Tonight, we voted to accept an offer from @Umich after a 3hr meeting. Our strike is over. GEO members and supporters return to our regular duties.
— GEO at U-Michigan (@geo3550) September 17, 2020
Read our full statement here: https://t.co/zrtCRn6hSQ#StrikeForSafeCampus
Here is the full statement from GEO on ending the strike:
Tonight, Graduate Employees' Organization 3550 (GEO) members at the University of Michigan voted to accept the University’s second offer and end our historic, abolitionist strike for a safe and just campus amid a global pandemic.
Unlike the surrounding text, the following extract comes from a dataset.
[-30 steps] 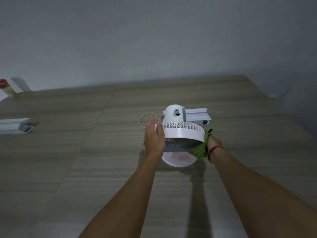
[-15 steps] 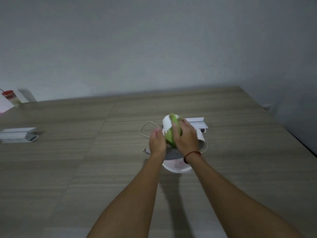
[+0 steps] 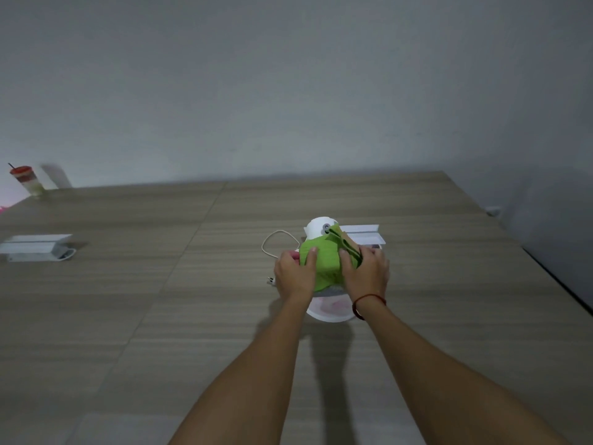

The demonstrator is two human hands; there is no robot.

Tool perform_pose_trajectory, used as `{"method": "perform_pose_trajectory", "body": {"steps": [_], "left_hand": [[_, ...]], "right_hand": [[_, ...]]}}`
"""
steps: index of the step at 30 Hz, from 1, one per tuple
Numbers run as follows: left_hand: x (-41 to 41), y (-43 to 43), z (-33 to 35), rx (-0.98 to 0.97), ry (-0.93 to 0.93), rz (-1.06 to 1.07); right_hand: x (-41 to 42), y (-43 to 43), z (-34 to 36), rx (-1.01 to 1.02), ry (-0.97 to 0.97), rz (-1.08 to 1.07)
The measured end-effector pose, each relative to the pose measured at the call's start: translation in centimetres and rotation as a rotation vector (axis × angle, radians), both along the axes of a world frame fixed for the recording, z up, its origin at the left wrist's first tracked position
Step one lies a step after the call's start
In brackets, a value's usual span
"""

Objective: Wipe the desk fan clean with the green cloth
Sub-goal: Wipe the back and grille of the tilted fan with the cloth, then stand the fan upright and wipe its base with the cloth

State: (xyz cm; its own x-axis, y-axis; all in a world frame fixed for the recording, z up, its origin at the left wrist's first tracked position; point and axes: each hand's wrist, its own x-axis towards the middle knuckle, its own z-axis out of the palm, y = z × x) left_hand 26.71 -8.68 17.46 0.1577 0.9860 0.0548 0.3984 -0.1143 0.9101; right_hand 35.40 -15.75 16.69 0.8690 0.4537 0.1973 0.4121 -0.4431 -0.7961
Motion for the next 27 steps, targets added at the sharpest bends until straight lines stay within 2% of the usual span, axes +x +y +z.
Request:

At our largest general membership meeting to date, 1,074 GEO members voted to accept the university’s offer, 239 members voted to reject, and 66 abstained.
Our strike is now over. GEO members and supporters now return to our regular work duties.
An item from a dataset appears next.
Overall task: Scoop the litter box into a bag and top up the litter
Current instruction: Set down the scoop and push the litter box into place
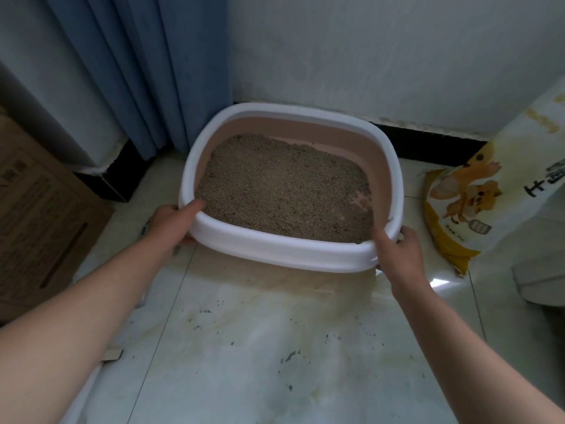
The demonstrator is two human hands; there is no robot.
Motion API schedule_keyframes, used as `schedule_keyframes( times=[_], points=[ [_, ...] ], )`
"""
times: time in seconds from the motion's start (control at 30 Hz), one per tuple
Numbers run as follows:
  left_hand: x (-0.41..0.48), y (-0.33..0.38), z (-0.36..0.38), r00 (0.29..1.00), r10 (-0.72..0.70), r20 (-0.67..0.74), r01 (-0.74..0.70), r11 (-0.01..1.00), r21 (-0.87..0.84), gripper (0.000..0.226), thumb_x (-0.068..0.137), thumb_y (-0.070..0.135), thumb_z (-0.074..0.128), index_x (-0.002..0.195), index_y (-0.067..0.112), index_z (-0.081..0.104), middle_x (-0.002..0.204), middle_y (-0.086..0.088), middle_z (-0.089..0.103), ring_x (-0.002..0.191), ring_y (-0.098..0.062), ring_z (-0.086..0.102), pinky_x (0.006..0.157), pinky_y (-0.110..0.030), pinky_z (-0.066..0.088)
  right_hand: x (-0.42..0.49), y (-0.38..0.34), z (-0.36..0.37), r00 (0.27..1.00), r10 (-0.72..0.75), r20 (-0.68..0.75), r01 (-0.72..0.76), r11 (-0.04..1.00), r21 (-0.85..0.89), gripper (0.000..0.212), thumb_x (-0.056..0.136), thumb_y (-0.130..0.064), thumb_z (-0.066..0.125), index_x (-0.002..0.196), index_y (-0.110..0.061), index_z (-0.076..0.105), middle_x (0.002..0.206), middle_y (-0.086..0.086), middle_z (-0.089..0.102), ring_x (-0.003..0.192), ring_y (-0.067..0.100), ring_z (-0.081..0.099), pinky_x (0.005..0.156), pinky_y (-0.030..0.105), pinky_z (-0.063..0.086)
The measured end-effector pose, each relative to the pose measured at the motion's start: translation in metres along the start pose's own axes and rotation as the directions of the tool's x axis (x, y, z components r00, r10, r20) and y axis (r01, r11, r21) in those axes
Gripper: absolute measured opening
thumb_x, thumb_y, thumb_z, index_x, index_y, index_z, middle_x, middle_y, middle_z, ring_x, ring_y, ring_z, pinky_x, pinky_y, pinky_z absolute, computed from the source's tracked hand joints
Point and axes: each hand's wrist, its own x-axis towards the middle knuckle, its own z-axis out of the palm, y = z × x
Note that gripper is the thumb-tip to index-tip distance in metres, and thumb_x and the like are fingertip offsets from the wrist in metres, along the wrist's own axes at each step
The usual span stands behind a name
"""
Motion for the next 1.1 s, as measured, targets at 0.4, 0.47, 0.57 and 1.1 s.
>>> schedule_keyframes(
  times=[0.4, 0.47, 0.57, 1.1],
  points=[
    [-0.038, 0.007, 0.006, 0.988, 0.151, -0.038, -0.155, 0.978, -0.141, 0.060, 0.084, 0.061, 0.068, 0.112, 0.009, 0.063, 0.104, -0.006, 0.068, 0.089, -0.019, 0.068, 0.058, -0.027, 0.055, 0.005, 0.000, -0.031, 0.999, 0.043, 0.025, -0.046, 0.986, 0.163, 0.031, 0.090, -0.024, 0.062, 0.121, -0.024, 0.062, 0.095, -0.005, 0.066, 0.086, 0.015, 0.064, 0.088, 0.046, 0.057],
    [-0.043, 0.016, 0.006, 0.973, 0.225, -0.056, -0.230, 0.966, -0.117, 0.067, 0.083, 0.061, 0.069, 0.117, 0.005, 0.060, 0.106, -0.007, 0.067, 0.086, -0.015, 0.067, 0.048, -0.021, 0.051, 0.003, 0.003, -0.034, 0.998, 0.061, 0.025, -0.064, 0.983, 0.171, 0.028, 0.091, -0.025, 0.060, 0.119, -0.027, 0.062, 0.095, -0.006, 0.066, 0.089, 0.015, 0.063, 0.091, 0.047, 0.056],
    [-0.044, 0.021, 0.008, 0.963, 0.259, -0.079, -0.267, 0.958, -0.106, 0.068, 0.082, 0.058, 0.072, 0.117, 0.002, 0.060, 0.106, -0.008, 0.066, 0.083, -0.014, 0.065, 0.052, -0.025, 0.053, 0.001, 0.001, -0.034, 0.998, 0.067, 0.001, -0.066, 0.980, 0.190, 0.028, 0.089, -0.026, 0.062, 0.116, -0.027, 0.064, 0.096, -0.006, 0.068, 0.090, 0.017, 0.064, 0.092, 0.051, 0.055],
    [-0.018, 0.007, -0.006, 0.992, 0.077, -0.097, -0.092, 0.982, -0.162, 0.076, 0.055, 0.077, 0.067, 0.106, 0.021, 0.068, 0.103, -0.006, 0.072, 0.096, -0.028, 0.069, 0.091, -0.051, 0.056, -0.008, -0.017, -0.030, 0.999, -0.052, -0.001, 0.052, 0.991, 0.124, 0.025, 0.087, -0.017, 0.069, 0.110, -0.024, 0.062, 0.090, -0.001, 0.066, 0.079, 0.018, 0.065, 0.072, 0.039, 0.059]
  ],
)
Thousands of members and allies came out in force day after day on the virtual and in-person picket lines to show that graduate students and their allies were prepared to fight for this community. By withholding our labor, building coalitions, and making our power impossible to ignore, we forced the university to give us an offer with substantive progress toward a safe and just campus.
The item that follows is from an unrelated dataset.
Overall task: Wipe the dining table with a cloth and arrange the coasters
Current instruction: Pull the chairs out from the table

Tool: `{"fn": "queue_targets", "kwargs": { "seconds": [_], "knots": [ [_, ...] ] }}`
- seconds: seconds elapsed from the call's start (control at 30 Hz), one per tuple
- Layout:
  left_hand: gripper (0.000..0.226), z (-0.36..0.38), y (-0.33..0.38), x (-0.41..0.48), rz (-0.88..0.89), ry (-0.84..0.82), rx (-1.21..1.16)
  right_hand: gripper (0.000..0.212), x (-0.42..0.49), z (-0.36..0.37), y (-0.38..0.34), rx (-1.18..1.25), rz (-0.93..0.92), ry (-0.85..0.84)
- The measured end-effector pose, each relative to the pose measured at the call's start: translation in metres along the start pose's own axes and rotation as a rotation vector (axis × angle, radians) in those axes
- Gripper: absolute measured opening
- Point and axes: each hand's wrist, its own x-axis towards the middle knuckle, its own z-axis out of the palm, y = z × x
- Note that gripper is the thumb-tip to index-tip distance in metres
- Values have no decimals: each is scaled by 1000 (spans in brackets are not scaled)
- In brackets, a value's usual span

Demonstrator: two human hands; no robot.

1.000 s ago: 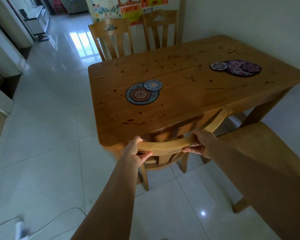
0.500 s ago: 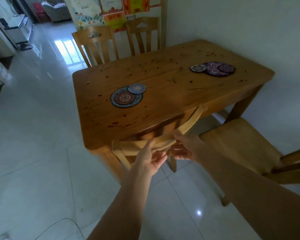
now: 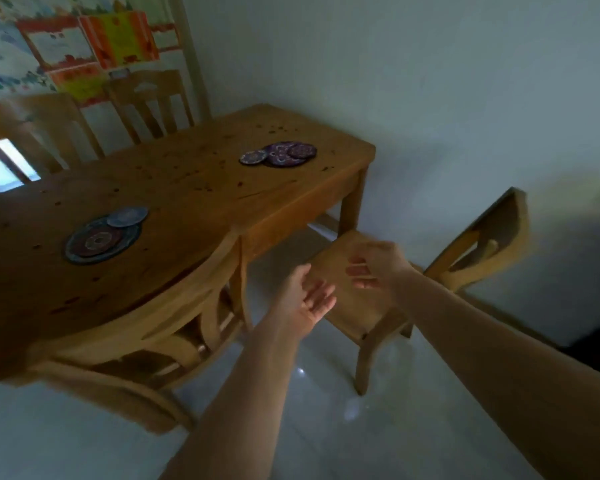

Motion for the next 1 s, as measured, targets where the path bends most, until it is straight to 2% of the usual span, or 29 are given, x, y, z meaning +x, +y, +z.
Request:
{"fn": "queue_targets", "kwargs": {
  "seconds": [0.13, 0.23, 0.3, 0.43, 0.53, 0.67, 0.77, 0.83, 0.9, 1.0],
  "knots": [
    [39, 83, -53, 18, -27, -2, 43, 14, 26, -98, -7, 93, -87, 144],
    [47, 135, -90, 27, -5, 87, 151, 21, 51, -160, -6, 27, -101, 213],
    [44, 164, -111, 29, -39, 111, 215, 23, 69, -194, -4, -36, -75, 255],
    [45, 197, -143, 47, -141, 167, -26, 22, 96, -238, 11, -185, 37, 366],
    [41, 214, -147, 64, -192, 200, -161, 31, 112, -256, 23, -224, 86, 420],
    [43, 217, -144, 78, -162, 278, -211, 23, 118, -261, 22, -40, 163, 345],
    [43, 201, -140, 80, -140, 299, -159, 26, 125, -266, 28, 30, 258, 307],
    [40, 186, -130, 82, -112, 378, -118, 17, 125, -265, 31, 58, 303, 179],
    [38, 170, -116, 80, -71, 436, -107, 25, 125, -258, 34, 63, 309, 44],
    [40, 145, -99, 81, -45, 450, -138, 33, 133, -244, 41, 129, 319, -72]
  ]
}}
In the face of our power, the University of Michigan decided to lean on a nearly hundred year old union-busting law to sue their own graduate students. President Mark Schlissel belittled our months of persistent negotiation and organizing as “screaming” and tried to paint us as unreasonable, all while COVID-19 outbreak after outbreak on campus proved our fears for our community’s safety all too accurate. The University poured their immense resources into legal fees instead of simply protecting our community by implementing reasonable steps toward a safe and just pandemic response for all.
But in the face of the University’s threats and bullying, our member power still won critical progress. We won workable pandemic childcare options; substantive support for international graduate students; transparent COVID-19 testing protocols; and incremental but real movement on our policing demands, including a commitment to a revision of the Michigan Ambassadors program, a commitment to substantive consultation with the undergraduate Students of Color Liberation Front about changing the role of the police in the revised program, a commitment to meetings with Regents on public safety, and a commitment to a policing task force that works with the SoC LF and GEO, evaluates best practices for DPSS information transparency, and issues a public report with recommendations on policing. A full summary of the offer will be available on our website shortly. Our victories on policing in particular came from our members' refusal to abandon these demands by accepting a first offer with zero progress on them, and, importantly, from the work of some of our Black members to reorient around and win strategic first victories in a long-term abolitionist organizing campaign.
Tonight is a beginning. GEO will keep fighting, including to protect undergraduate resident assistants and dining staff from retaliation for their courageous organizing for safe working conditions; to hold the University’s new policing task force accountable for enacting substantive, ongoing change in campus policing; to support our members in grieving individual health and safety violations; and more. GEO has been around since 1975. We’re not going anywhere. We’re not giving up. We need each other still, and we need to show up where and when we’re called. We have built relationships of trust and support not only amongst ourselves, but with various other groups on this campus. We will continue to reach out a hand, to work and organize collectively, demanding safety for everyone as we continue to strengthen these ties.
Unlike today’s split Faculty Senate vote, GEO resoundingly claims no confidence in President Mark Schlissel. But we have tremendous confidence in each and every GEO member, and our collective organizing power. The fight for a safe and just campus for all continues.